Page:Tolstoï - Anna Karénine, 1910, tome 1.djvu/159

La bibliothèque libre.
Cette page a été validée par deux contributeurs.

— Tout cela m’est égal ! » répondit Kitty.

Elle était seule à savoir que, la veille, un homme qu’elle aimait peut-être avait été sacrifié par elle à cet ingrat.

La comtesse alla chercher Korsunsky, avec lequel elle devait danser le cotillon, et l’engagea à inviter Kitty.

Par bonheur pour Kitty, elle ne fut pas obligée de causer, son cavalier, en sa qualité de directeur, passant son temps à courir de l’un à l’autre et à organiser des figures ; Wronsky et Anna dansaient presque vis-à-vis d’elle ; Kitty les voyait tantôt de loin, tantôt de près, quand leur tour de danser revenait, et plus elle les regardait, plus elle sentait son malheur consommé. Ils étaient seuls, malgré la foule, et sur le visage de Wronsky, d’habitude si impassible, Kitty remarqua cette expression frappante d’humilité et de crainte qui fait penser à un chien intelligent quand il se sent coupable.

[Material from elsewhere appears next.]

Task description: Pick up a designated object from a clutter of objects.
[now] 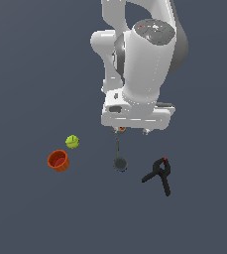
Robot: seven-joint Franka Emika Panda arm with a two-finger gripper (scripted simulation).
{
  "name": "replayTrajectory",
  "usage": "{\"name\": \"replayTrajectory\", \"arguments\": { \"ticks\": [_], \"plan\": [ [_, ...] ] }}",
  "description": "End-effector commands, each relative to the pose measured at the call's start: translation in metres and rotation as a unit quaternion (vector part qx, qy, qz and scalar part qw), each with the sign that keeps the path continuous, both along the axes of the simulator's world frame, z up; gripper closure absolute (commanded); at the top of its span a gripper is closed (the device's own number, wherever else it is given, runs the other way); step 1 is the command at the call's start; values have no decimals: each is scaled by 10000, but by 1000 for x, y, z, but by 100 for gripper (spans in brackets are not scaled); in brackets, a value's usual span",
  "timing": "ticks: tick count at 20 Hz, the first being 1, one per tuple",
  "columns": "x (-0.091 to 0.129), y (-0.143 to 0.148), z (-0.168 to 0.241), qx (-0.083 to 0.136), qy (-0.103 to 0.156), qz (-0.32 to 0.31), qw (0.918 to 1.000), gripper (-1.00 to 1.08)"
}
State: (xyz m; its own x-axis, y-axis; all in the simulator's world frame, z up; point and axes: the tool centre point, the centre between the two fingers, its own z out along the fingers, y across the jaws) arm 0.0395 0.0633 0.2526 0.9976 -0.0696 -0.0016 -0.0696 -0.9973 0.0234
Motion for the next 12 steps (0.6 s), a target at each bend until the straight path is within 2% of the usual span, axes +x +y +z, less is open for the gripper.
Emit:
{"name": "replayTrajectory", "arguments": {
  "ticks": [1,12],
  "plan": [
    [10,13,-14,10,-6,-207,9998,-92],
    [45,75,-85,55,-34,-1162,9932,-92]
  ]
}}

Anna souriait, il répondait à son sourire ; semblait-elle réfléchir, il devenait sérieux. Une force presque surnaturelle attirait les regards de Kitty sur Anna. Elle était séduisante avec sa robe noire, ses beaux bras couverts de bracelets, son cou élégant entouré de perles, ses cheveux noirs frisés et un peu en désordre. Les mouvements légers et gracieux de ses petits pieds, son beau visage animé, tout en elle était attrayant ; mais ce charme avait quelque chose de terrible et de cruel.